The material in this section is only interesting if you want to modify the HTML library, and need to understand how it works.

12.1. The HTML Device Type

This turns out to be relatively simple, with just a few tricks.

The HTML raw font is normal, except that the four special characters &, <, >, and " are redefined to emit the HTML entity codes &amp;, &lt;, &gt;, and &quot;.

To actually emit the raw characters &, <, >, and ", a raw font, HTMLsymbols, is defined that maps all of these characters directly. For most uses, the commands in Section 8 should be used. If you are desperate, you can use the @H(char) environment, which will emit the raw text.

Environments that map directly to HTML constructs, such as itemize, enumerate, example, etc., are handled by specifying BeforeEntry and AfterExit to insert the tags. Per-paragraph tags, such as <LI> and <DT> are put in using the Numbered environment attribute.

Headings and chapter title environments are handled the same way, with the <H1>, <H2>, etc. tags.

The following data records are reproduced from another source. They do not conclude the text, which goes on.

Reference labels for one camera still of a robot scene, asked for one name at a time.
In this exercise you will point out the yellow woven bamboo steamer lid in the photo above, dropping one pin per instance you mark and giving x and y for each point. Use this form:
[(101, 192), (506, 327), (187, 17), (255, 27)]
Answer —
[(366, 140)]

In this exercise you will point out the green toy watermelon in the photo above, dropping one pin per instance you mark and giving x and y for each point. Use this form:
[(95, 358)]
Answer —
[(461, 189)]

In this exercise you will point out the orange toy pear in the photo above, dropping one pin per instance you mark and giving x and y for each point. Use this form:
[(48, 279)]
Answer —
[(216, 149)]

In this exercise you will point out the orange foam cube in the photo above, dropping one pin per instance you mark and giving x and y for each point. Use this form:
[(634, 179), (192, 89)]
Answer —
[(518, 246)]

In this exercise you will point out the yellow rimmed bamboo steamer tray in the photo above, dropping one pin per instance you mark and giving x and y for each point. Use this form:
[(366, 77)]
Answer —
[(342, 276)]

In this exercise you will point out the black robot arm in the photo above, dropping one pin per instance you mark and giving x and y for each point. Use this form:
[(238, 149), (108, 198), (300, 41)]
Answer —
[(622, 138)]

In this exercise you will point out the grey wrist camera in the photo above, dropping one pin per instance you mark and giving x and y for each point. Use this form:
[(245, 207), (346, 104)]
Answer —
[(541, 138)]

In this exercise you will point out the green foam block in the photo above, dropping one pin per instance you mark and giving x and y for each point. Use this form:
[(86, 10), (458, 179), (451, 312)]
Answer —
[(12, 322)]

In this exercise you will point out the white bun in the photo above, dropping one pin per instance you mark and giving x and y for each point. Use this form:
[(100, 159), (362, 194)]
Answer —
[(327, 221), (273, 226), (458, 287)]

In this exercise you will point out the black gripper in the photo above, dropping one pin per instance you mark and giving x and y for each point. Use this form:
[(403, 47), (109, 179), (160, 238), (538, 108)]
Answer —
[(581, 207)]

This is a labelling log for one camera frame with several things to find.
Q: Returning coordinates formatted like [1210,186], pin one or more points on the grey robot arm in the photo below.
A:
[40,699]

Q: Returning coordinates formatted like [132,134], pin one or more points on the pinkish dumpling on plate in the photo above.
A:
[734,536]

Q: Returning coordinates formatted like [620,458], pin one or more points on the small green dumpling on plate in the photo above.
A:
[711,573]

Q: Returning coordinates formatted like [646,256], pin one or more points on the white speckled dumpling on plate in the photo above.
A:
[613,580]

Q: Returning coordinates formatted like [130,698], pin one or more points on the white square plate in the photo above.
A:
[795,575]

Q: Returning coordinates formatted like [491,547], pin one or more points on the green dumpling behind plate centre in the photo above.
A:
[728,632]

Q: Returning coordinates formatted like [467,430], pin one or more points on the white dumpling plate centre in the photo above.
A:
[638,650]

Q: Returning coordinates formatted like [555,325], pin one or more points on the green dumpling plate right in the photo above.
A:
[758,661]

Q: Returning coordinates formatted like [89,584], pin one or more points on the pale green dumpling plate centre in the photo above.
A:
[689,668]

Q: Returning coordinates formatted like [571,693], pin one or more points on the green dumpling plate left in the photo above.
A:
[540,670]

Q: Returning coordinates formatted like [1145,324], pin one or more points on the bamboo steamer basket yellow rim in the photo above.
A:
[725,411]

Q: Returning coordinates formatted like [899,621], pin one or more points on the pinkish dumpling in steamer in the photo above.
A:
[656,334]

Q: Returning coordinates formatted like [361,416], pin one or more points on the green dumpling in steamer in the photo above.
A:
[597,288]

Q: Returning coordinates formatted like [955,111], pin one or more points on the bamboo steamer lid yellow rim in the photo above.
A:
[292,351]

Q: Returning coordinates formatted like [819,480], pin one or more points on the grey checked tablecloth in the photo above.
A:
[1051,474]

The <P> separator between paragraphs is inserted by making the text environment numbered, with the string <P>. Since both the text and list-making environments use the numbered attribute to insert tags, using @multiple to group multiple paragraphs into one list item is not possible.

12.2. HTML tags vs. Scribe Character Counting

Scribe counts each character output to the .html file as a significant character -- it thinks that the string "<B>bold</B>" is 11 characters long, even though it will be seen by the user as only 4 characters. This can severely disrupt the alignment of text in formatted environments. When anchors are involved, where dozens of characters may be "invisible", line breaks may be affected enough to make the formatting intolerable.

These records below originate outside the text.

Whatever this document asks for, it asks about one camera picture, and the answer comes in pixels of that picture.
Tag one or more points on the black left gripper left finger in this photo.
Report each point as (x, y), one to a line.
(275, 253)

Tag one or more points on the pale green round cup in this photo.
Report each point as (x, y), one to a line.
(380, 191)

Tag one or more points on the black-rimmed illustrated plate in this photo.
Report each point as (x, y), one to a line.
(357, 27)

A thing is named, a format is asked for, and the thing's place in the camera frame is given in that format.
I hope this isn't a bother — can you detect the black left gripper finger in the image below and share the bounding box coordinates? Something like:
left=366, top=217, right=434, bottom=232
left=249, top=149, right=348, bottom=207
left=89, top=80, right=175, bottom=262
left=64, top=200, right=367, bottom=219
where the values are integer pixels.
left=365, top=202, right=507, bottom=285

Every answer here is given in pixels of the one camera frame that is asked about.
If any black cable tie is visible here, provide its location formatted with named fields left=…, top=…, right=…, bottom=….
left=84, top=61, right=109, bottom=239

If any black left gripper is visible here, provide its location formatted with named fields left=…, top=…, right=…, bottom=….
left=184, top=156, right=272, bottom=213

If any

The solution used in the HTML device definition is that all such tags are output with tag, which makes Scribe output the tag, then the same number of backspace characters, so that it treats the string as having zero width. The awk script removes the backspace characters.

A better solution would have been to define a font for printing HTML tags with, that has zero-width characters. Unfortunately, Scribe didn't properly interpret this when we tried it.

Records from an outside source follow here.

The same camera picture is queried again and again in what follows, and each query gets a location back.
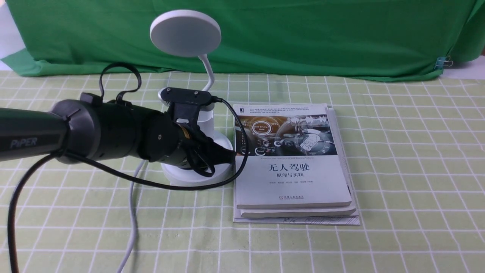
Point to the green checkered tablecloth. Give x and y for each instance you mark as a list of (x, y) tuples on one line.
[(415, 152)]

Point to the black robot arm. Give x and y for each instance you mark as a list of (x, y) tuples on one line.
[(99, 130)]

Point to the green backdrop cloth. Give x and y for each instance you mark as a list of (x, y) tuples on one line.
[(380, 40)]

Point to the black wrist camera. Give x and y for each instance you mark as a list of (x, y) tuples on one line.
[(186, 104)]

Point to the teal binder clip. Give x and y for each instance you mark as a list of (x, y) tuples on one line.
[(443, 62)]

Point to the white desk lamp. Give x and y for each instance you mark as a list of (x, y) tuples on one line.
[(189, 33)]

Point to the white bottom book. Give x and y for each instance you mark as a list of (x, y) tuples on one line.
[(303, 221)]

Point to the white top book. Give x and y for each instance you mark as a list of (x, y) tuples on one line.
[(291, 159)]

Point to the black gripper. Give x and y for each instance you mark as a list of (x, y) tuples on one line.
[(172, 144)]

12.3. Document Structuring and Links

The Scribe facility for generated portions is heavily used. The most important generated portion is tags, which contains @string definitions for cross references. A combination Scribe/HTML tag is generated for each:

This combination tag consists of the following components:

For chapters and sections, the Scribe tag and the HTML anchor are placed slightly differently: The Scribe tag is located after the @Section or @Chapter command, so that it will have the correct number associated with it. The HTML anchor is placed immediately before the @Section or @Chapter command, so that the heading will be visible when the link is referenced.

The following strings are defined in the tags generated portion:

tag-file
HTML file that contains the tag.
tag
Name of the Chapter or Section (Only for chapter and section tags.)
tag-next
Next HTML file after this one. (Only for chapter/section tags that start a new file.)
tag-nextc
HTML file for the chapter after this one. (Only for chapter tags that start a new file.)

For each chapter (inline or not), a generated portion is used to contain the hypertext links to the sections in that chapter. The @HTMLcontents textform does a @backplace of the portion to insert the chapter contents at that point.